:: WHAT TO DO ::
Your answer should be the lines below from the one holding "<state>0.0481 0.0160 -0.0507" through the one holding "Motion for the", copied exactly and with nothing else.

:: SUPPLIED DATA ::
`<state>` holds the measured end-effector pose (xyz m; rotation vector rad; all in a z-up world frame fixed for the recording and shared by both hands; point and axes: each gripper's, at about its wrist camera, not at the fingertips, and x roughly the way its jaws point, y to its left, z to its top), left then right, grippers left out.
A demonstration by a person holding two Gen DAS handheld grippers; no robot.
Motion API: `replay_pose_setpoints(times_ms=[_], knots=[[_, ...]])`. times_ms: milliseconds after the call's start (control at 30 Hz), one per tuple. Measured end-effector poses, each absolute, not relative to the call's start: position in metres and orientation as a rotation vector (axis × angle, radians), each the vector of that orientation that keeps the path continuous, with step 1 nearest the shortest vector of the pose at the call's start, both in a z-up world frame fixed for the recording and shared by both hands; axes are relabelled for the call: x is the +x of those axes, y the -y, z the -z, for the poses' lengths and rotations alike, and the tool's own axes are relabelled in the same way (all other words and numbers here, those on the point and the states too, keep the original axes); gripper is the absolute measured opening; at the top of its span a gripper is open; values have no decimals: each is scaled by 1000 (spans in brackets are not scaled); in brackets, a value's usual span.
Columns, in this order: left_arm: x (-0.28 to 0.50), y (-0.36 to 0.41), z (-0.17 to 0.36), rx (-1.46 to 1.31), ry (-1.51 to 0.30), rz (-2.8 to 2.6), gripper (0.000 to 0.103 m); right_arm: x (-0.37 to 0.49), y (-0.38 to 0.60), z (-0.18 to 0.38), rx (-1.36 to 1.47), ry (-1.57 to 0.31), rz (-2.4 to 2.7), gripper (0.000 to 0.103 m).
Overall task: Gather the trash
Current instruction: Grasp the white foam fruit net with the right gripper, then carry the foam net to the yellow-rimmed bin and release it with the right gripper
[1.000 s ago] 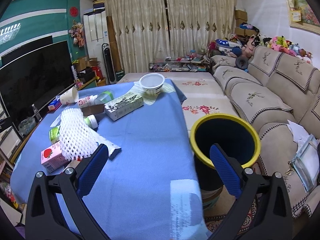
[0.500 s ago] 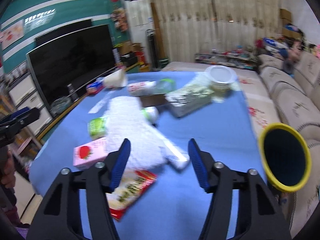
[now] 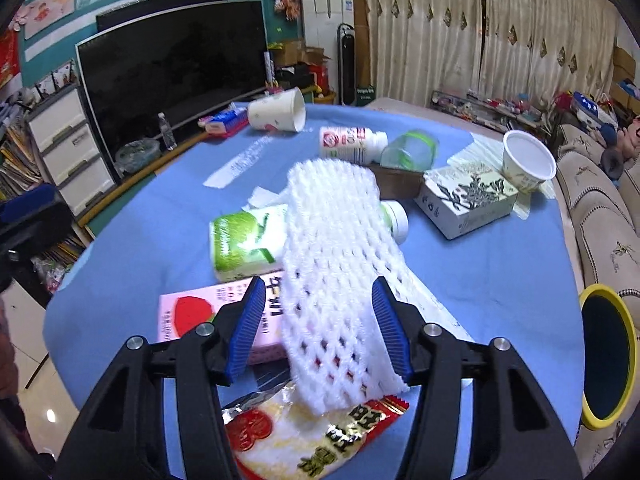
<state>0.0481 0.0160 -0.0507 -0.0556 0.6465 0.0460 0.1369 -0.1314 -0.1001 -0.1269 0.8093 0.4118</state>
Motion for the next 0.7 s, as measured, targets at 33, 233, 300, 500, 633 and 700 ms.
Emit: replay_pose_setpoints(times_ms=[33,233,300,500,633,700], knots=[[49,-17,52,-61,-649,-47,99,140,131,104,-131,-821,-406,52],[52,-16,61,-64,-660,-43,99,142,136,107,-133,-811,-395,11],[53,-16,63,-64,-664,-43,99,138,142,100,-105,-793,-414,11],[55,-19,65,-69,-665,-43,99,126,165,76,-31,-746,-429,11],[56,-17,67,-62,-666,-38,99,118,193,62,15,-700,-381,11],[54,-11,69,-54,-666,-35,99,115,214,55,39,-675,-334,11]])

:: TASK OUTPUT ::
<state>0.0481 0.0160 -0.0507 -0.0556 0.6465 0.0460 0.1369 -0.1314 -0.1001 -0.1269 0.8093 0.4118</state>
Motion for the next 0.7 s, as measured, targets at 33, 233, 300, 500, 633 and 700 ms.

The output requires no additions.